Desalination has been used to address escalating water shortages globally. Due to the availability of brackish water and seawater, and because desalination processes are reliable, treated water can be integrated within existing water systems with minimal health risks. However, thermal desalination processes by evaporation are energy-intensive, and other technologies, such as reverse osmosis, have a number of drawbacks, including high energy consumption and chemical usage in membrane cleaning and dechlorination. Harnessing sunlight to facilitate desalination could reduce these costs making desalination a more energy-efficient and environmentally sustainable solution for water security.
Dr Huanting Wang and his group at Monash University have now developed a composite material that can adsorb a high concentration of ions and release them on exposure to sunlight, providing a low-cost and environmentally friendly water desalination solution.
The metal–organic framework (MOF) ion adsorber is made of molecules that flip between a charged and an uncharged form depending on whether it is in the dark (charged) or in the light (uncharged). This behaviour forms the basis of the rechargeable desalination technology. In dark conditions, the molecule, called merocyanine, has both positive and negative charges that pull ions out of salty or contaminated water in just 30 minutes. When exposed to sunlight, the molecule flips to its alternative structure, called spiropyran, losing its charge and releasing the ions that were bound. This sunlight-mediated release can occur in just four minutes.
On its own, this light-sensitive molecule accumulates damage from repeated exposure cycles of light and dark. However, the researchers found that if it is attached to a MOF support that has a high surface area, its stability and performance greatly improves. Scanning electron microscopy at the Microscopy Australia facility at, Monash Electron Microscopy Centre (MCEM), was used to visualise the steps in the development and testing process.

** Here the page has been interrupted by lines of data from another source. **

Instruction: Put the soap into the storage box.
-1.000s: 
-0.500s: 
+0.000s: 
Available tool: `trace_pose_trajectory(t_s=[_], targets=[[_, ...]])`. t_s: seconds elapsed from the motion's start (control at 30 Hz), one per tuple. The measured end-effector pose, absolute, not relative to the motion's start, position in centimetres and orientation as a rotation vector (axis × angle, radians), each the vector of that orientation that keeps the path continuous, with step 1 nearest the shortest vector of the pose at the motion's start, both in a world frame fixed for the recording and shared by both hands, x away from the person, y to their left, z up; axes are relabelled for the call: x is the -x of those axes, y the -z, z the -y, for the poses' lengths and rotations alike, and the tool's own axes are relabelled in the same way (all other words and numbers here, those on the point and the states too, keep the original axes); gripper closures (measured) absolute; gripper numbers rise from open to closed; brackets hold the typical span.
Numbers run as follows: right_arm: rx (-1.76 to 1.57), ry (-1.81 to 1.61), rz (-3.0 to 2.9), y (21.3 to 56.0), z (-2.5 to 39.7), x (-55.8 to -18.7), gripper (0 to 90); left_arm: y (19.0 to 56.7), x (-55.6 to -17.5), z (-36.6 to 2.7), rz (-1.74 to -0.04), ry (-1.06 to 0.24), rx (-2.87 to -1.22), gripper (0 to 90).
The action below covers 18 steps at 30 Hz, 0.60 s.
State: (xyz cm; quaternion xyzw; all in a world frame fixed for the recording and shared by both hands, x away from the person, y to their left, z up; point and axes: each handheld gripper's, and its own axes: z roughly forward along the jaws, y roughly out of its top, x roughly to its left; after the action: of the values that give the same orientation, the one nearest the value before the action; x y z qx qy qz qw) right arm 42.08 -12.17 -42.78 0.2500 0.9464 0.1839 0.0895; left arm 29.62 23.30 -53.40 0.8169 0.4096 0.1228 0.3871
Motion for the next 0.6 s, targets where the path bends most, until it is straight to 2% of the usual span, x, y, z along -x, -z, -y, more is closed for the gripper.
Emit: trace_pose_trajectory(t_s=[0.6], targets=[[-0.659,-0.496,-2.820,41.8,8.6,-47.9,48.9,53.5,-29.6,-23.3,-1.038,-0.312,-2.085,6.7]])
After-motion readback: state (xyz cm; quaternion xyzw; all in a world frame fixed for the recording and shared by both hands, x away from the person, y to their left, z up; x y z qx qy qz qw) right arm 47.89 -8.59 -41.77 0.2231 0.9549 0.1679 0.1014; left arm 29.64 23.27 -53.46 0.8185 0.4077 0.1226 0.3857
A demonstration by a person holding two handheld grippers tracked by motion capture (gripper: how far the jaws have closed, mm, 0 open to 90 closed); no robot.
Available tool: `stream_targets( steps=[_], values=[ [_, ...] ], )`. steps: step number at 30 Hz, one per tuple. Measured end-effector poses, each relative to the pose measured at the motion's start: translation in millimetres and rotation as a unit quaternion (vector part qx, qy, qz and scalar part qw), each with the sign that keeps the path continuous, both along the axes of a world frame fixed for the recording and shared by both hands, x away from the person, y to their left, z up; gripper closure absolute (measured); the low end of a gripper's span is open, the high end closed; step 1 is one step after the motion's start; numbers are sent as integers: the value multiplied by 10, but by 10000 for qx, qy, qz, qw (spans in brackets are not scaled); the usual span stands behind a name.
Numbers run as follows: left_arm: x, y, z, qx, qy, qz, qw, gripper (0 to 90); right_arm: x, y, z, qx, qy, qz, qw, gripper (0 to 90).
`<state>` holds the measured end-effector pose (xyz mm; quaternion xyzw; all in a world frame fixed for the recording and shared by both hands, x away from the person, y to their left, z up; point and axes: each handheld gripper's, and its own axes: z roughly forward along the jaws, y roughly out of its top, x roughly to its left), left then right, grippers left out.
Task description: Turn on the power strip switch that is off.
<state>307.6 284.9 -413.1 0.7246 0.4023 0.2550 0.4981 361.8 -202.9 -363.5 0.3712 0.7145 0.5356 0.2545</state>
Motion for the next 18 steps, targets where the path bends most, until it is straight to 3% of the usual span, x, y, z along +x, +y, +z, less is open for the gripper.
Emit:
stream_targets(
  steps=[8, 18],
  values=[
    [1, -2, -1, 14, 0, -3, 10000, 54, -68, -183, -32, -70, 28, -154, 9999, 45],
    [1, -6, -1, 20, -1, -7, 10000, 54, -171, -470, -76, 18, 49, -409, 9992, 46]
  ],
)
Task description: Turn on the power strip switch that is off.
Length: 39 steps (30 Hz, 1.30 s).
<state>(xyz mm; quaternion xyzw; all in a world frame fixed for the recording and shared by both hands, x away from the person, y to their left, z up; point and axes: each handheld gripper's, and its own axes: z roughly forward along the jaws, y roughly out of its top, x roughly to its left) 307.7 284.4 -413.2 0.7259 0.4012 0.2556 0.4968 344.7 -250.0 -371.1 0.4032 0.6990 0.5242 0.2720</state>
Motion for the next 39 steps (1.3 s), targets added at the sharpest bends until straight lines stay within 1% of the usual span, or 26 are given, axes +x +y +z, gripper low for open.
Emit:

The research team tested the system to show that it is both efficient at desalination and cost effective, making use of natural sunlight to keep the system producing clean water. The system can generate 139.5 litres of clean water per kilogram of MOF per day in a more energy-efficient manner than current methods.
The World Health Organization says that good quality drinking water should have a total dissolved solid (TDS) of <600 parts per million (ppm). This research team was able to achieve a TDS of <500 ppm in just 30 minutes.
This new desalination solution has advantages for deployment across the world where grid energy is unavailable, including remote and rural regions, and emergency situations where safe drinking water can be difficult or impossible to obtain by traditional means.